National Council of Catholic Men (NCCM)
NATIONAL COUNCIL OF CATHOLIC MEN (NCCM)
A national federation of organizations of Catholic laymen (NCCM), established in 1920 under the National Catholic Welfare Conference (NCWC) and mandated by the American hierarchy to promote and service the development of the lay apostolate and Catholic Action. NCCM celebrated its golden anniversary in 1970 and was briefly merged with the National Conference of Catholic Women (NCCW) to form the National Council of Catholic Laity (NCCL), before both NCCM and NCCL became inactive in 1975.
Membership and Government. The NCCM's member organizations included parish societies, interparochial societies, state-wide organizations, diocesan federations, and national organizations. The majority of NCCM's programs and services were channeled to its affiliated organizations through diocesan and deanery councils. Approximately 10,000 men's organizations with a total membership of nearly nine million were affiliated with the NCCM.
The NCCM was governed by a general assembly consisting of the presidents of diocesan councils and national organizations, who in turn elected an executive board composed of 16 members. From the beginning of Vatican Council II, the NCCM's policies were related to the major areas of renewal in the Church's life, namely, liturgy, Scripture, ecumenism, catechetics, and social action.
Objectives and Activities. The major objectives of the NCCM were to federate Catholic men's organizations into a common agency; to develop, promote, and service programs of apostolic action related to contemporary issues; to serve as an informational service link between the NCWC and laymen's organizations; to be a central clearinghouse for information on Catholic laymen's activities; to promote and coordinate lay cooperation in national matters affecting the Church; to help existing Catholic men's organizations to work more effectively in their own localities; to cooperate in furthering the aims of all approved movements in the interest of the Church and society in general; to participate in national and international movements related to its goal; and to bring about a better appreciation of Catholic principles and ideals in the social, economic, educational, and civic life of the U.S.

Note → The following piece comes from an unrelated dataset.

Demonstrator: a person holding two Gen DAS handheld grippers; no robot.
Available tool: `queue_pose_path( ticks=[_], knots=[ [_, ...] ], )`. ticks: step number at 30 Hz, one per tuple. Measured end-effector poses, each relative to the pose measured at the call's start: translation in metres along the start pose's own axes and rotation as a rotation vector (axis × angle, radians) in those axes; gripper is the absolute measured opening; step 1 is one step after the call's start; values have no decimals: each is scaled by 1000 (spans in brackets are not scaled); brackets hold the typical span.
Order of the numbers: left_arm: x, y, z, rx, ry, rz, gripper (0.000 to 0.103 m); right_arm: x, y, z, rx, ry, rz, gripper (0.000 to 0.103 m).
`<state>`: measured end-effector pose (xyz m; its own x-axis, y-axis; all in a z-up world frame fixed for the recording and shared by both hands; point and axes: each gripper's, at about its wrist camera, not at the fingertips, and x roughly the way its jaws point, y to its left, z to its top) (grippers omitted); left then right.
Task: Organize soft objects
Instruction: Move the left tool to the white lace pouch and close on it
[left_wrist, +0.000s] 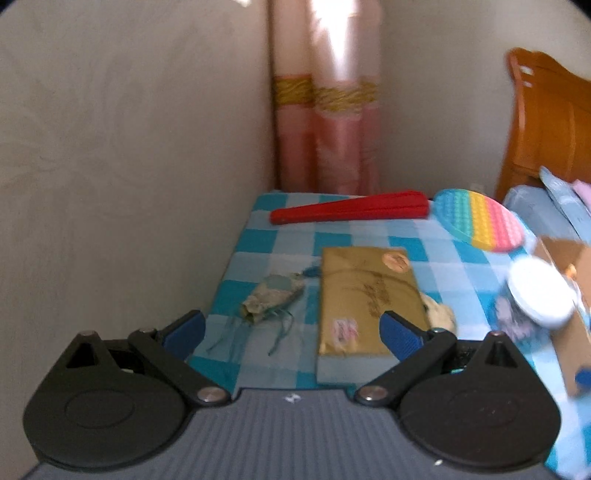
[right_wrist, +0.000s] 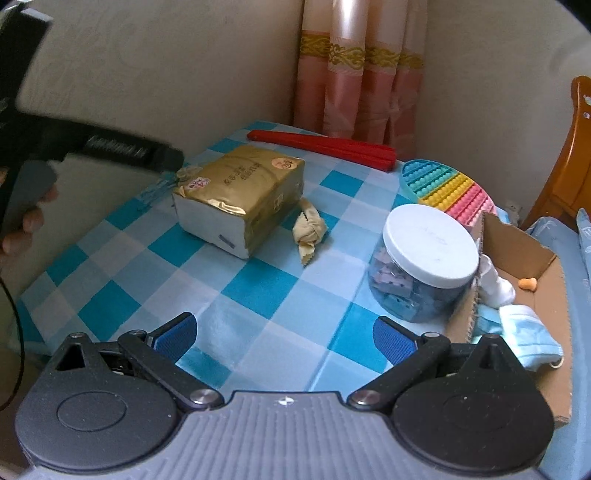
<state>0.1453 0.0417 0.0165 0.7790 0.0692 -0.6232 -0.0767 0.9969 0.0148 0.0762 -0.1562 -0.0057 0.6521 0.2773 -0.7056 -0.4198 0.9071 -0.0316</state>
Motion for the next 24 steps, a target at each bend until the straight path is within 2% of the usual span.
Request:
queue_pose_path(
  ticks=[2, 7, 12, 16, 24],
  knots=[
    [9, 6, 13, -57, 8, 11, 100, 2, 0, 2, 1, -4, 6, 103],
    [38, 8, 46, -126, 61, 119, 100, 8, 1, 1, -11, -9, 21, 103],
    [80, 5, 70, -159, 212, 140, 100, 10, 0, -3, -29, -27, 47, 103],
    [116, 14, 80, -272, 353, 150, 100, 7, -2, -5, -42, -55, 59, 103],
    [148, 23, 81, -413, 419, 233, 97, 2, -5, -11, -77, -101, 84, 103]
  ],
)
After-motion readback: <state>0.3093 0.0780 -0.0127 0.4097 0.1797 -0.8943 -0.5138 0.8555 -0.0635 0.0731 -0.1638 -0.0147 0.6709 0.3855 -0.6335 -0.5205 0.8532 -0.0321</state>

The major areas of the NCCM's apostolate included:(1) religious activities, such as spiritual and apostolic formation, pastoral assistance, liturgy, and retreats; (2) communications—by means of parish libraries, promotion of the NCCM's radio and television programs, and cooperation with the Legion of Decency and the National Office for Decent Literature (both now defunct); (3) civic and social action—in areas of race relations, migratory labor, employment and problems of the "dropout," urban redevelopment, rural life, cooperation in community affairs, and educational programs on the Church's social encyclicals; (4) legislation—local, state, and national laws relating to current issues such as civil rights, education, the aged, social welfare, labor, and agriculture; (5) family life—family retreats, Cana conferences, family-life institutes, and religious practices and instructions in the home; (6) youth—cooperation with diocesan and parish youth directors, sponsorship of youth leadership training courses, and promotion of recreational and educational facilities; (7) public relations—internal news letters; bulletins; and press, radio, and television releases on organizational programs; (8) international affairs—the fostering of foreign students and visitors; educational programs on the United Nations; study clubs; and meetings on foreign affairs, missions, underdeveloped countries, and world peace; (9) organization and development—training through the NCCM's leaders' course in the lay apostolate in affiliated organizations, and through the speakers' bureau and membership drives.
Four regular publications supplied continuous service to the NCCM's affiliated organizations: Alert Catholic Men, Program and Training, Executive Newsletter, and Highlights. In its program of leadership training and weekend retreats, the NCCM provided intensive study and training in the lay apostolate for a small group of lay leaders in an atmosphere of prayer, combined with liturgical and scriptural services. The NCCM maintained a library of Catholic films and was responsible also for all regularly scheduled national Catholic network radio and television programs, the best known of which is the National Broadcasting Company's "Catholic Hour," instituted in 1930.